Article 2 : Il est infligé à Mme C et à Mme D la sanction de blâme. 9
Article 3 : Mme C et Mme D verseront chacune à Mme A-L, la somme de 1500 euros au titre des dispositions du I de l’article 75 de la loi n°91-647 du 10 juillet 1991.
Article 4 : Le surplus des conclusions de Mme C et Mme D est rejetée.
Article 5 : La présente décision sera notifiée à Mme A-L, à Me V et Me C, à Mme C, à Me G, à Mme D, à Me V, à la chambre disciplinaire de première instance de BOURGOGNE- FRANCHE-COMTE, au conseil interdépartemental de l’ordre des infirmiers de COMTOIS, au procureur de la République près le Tribunal judiciaire de BESANCON, au directeur général de l’agence régionale de santé de BOURGOGNE-FRANCHE-COMTE, au Conseil national de l’ordre des infirmiers et au ministre des solidarités et de la santé. Elle sera publiée dans les meilleurs délais, après anonymisation, sur le site internet du Conseil national de l’Ordre des infirmiers.

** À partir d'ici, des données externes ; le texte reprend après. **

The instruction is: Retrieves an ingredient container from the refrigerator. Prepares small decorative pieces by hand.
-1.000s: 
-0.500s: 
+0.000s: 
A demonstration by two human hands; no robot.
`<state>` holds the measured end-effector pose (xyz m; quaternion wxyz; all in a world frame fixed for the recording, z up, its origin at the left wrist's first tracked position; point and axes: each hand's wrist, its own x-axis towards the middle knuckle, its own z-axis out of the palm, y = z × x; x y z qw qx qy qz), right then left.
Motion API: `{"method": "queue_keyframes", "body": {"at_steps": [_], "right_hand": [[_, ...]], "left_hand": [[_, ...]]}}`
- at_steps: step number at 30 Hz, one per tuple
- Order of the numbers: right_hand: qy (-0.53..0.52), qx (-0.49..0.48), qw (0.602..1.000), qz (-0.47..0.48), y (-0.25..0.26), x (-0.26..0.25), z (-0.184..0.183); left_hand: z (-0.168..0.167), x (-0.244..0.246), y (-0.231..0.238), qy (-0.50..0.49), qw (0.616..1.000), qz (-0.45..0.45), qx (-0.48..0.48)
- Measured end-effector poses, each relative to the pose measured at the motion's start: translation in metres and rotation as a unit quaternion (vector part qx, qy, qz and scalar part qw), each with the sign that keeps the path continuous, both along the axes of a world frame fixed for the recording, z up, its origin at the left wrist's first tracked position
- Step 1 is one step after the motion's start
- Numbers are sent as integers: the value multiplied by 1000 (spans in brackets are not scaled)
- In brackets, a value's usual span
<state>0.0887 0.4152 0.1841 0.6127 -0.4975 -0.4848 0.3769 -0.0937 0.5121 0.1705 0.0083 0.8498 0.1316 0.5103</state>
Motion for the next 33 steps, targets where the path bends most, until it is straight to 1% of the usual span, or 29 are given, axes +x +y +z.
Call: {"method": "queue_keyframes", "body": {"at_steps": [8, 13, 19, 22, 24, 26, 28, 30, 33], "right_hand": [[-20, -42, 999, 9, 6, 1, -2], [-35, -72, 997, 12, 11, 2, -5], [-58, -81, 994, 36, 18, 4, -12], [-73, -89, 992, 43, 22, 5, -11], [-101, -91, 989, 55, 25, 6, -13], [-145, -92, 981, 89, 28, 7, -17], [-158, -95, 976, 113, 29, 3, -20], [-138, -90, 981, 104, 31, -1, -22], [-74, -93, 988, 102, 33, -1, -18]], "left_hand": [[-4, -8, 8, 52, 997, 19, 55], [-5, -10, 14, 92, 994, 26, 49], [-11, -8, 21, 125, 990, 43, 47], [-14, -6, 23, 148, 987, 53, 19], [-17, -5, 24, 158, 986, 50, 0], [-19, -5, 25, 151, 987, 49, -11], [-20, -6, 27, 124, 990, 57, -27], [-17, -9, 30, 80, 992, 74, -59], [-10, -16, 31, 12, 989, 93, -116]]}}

Article 6 : Copie pour information de la présente décision sera adressée à Mme P.
Article 7 : Copie pour information de la présente décision sera adressée, par voie électronique, aux autres chambres disciplinaires de première instance et aux autres conseils interdépartementaux ou départementaux et régionaux de l’Ordre des infirmiers.
Ainsi fait et délibéré à huis clos après l’audience par Monsieur Christophe EOCHE-DUVAL, Conseiller d’Etat, président,
Mme Dominique DANIEL FASSINA, Mme Emmanuelle LEFEBVRE MAYER, M. Romain HAMART, Mme Béatrice BEN, M. Jean-Marie GUILLOY, assesseurs.
Fait à Paris, le
Le Conseiller d’Etat
Président de la chambre
disciplinaire nationale
Christophe EOCHE-DUVAL
La greffière
Cindy SOLBIAC
10
La République française mandate et ordonne au ministre chargé de la santé, en ce qui le concerne, et à tous huissiers en ce requis, en ce qui concerne les voies de droit commun contre les parties privées, de pourvoir à l’exécution de la présente décision.